You MUST worry about registers due to the exponential increase in latencies between registers and larger memory communicating with the ALU. Also, limited are the amount of execution units.
If all memory accesses cost the same in terms of latency, then yes, registers would be an implementation detail.
Think of how x86-64's 16 architectural registers are dynamically renamed to more than 120 physical registers.
I would think it's hard to beat the compiler though (when it knows how many GP registers there are). Consider register pressure. If the compiler assumes there are infinite GP registers (because they're hidden now, no longer an implementation detail), it can generate code that spends more time spilling and reloading registers than computing.
The compiler has seen the code before; it knows how many variables it will need to work with an how to schedule available resources. The processor (relatively) simply is executing a stream of instructions. It would have to look pretty far ahead (VLIW) or have sufficient execution units (superscalar) to have high throughput and not get bogged down spilling.
But, if the finite amount of resources, like number of processing units or GPRs become very high relative to the amount of symbolic variables, then I think the register names could be hidden.
But compilers don't know this! They know how many registers there are in the ISA, but not how many there really are in the physical architecture.
Physical architectures map ISA register names into register file locations. It's an abstraction! You can really use a register more than once at the same time because they will be renamed. Your parent is suggesting that we read and write from memory as normal, and just map memory locations into the register file, rather than ISA register names.
Registers may be more of an abstraction than you realise.
(Maybe compilers do know about how large the register rename buffer really is on certain physical chips and take this into account when allocating them. Sounds like something Intel's C compiler might do. I'm not an expert.)
What do you mean by this?
Do you realize register renaming is only done for instruction scheduling purposes, to avoid bubbles in the pipeline?
addl %ebx, %eax
movl %eax, foo(%rip)
addl %ecx, %eax
movl %eax, bar(%rip)
Happy to be confirmed or corrected by someone who knows more.
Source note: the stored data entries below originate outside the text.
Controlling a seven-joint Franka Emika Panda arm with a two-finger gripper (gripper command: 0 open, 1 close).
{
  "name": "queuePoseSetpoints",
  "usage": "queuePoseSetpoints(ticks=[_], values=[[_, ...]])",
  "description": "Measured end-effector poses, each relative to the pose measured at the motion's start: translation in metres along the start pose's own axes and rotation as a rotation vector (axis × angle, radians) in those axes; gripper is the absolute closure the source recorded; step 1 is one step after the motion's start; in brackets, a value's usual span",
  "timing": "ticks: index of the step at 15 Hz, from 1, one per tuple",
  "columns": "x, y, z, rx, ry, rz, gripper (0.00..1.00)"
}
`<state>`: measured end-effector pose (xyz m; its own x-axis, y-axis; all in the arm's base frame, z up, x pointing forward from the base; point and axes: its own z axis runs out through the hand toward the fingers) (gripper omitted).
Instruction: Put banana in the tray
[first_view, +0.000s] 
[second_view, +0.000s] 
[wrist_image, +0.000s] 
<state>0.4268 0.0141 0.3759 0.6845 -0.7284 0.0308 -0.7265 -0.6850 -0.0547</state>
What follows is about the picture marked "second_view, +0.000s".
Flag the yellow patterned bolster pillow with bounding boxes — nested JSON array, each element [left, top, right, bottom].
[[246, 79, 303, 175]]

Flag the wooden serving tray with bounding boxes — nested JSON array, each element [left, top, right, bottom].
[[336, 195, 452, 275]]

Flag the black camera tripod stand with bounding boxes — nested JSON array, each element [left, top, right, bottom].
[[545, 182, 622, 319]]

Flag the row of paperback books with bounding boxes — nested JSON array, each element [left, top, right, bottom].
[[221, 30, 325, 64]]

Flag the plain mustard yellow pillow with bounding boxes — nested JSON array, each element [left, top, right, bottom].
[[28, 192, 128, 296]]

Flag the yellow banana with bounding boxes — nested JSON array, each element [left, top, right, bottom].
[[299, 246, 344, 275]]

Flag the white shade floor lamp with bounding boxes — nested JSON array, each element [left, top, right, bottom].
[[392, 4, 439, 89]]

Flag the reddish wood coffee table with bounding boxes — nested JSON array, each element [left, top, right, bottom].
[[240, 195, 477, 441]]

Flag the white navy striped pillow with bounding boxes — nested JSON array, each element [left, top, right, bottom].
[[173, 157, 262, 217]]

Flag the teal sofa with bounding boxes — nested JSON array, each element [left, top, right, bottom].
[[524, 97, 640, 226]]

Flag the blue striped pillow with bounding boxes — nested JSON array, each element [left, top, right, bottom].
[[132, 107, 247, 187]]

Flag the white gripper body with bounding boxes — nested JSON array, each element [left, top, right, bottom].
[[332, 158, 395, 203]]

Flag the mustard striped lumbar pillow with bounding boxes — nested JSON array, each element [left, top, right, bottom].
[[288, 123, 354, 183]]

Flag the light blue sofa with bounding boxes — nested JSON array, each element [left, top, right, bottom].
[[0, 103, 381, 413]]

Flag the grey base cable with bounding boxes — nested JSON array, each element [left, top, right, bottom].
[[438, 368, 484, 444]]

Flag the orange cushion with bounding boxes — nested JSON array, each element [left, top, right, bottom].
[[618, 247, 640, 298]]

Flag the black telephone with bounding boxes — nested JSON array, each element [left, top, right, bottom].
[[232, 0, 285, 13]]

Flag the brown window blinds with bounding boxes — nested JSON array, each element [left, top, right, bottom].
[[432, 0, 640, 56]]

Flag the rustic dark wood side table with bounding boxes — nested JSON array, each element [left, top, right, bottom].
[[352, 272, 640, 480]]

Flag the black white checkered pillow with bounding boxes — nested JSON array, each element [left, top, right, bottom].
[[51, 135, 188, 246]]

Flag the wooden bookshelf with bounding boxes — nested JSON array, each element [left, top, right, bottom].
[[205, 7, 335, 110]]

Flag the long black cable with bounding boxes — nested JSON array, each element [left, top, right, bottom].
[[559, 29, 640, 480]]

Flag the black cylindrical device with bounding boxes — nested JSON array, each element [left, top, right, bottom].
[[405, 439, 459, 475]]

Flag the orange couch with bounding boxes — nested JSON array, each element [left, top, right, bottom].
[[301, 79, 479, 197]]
I'm a big fan of the Mill's idea of a specialized compiler that reencodes a general code into your architecture. It solves this problem, allows for JIT optimization of compiled languages, and is a nice portability layer available for virtualizing other architectures.
It also adds a nice layer for malware to hide, but well, we can't have everything.
Only operate on RAM, let the processor figure loads and stores and register utilization as needed. I suspect leaving these decisions to the software as opposed to the hardware is less prone to bugs, obsolescence and whathaveyou.
The performance advantage isn't clear. It would require optimizations to the instruction coding and the memory access schemes, because plain 64 bit addresses take more space than register codes.
Stack Machines oppose Register Machines. Surely, register machines can emulate stack machines, but I suppose that would incur overhead.
the obvious penalty is the push/pop pair around each function call. as a first optimization pass, skip the pop when the pushed values aren't used - if a register isn't touched, you can get away with this. it's damn fast, because the push can rely on l1 cache. there's no stall when the processor promises to write that out eventually. you don't care till you need to do the corresponding pop. i had plans to skip the push , depending on usage, but didn't quite get that far.
anyway, the point is, just using registers as the top of the stack can get pretty good results with just a few man-months of effort.
Chaching is not a transparent implementation detail of the processor, i.e. compilers and assembler programmers do take caching into account, as far as I can tell from reading HN. Register utilization is a concern as well. Register renaming is probably just a implementation detail, I wouldn't really know.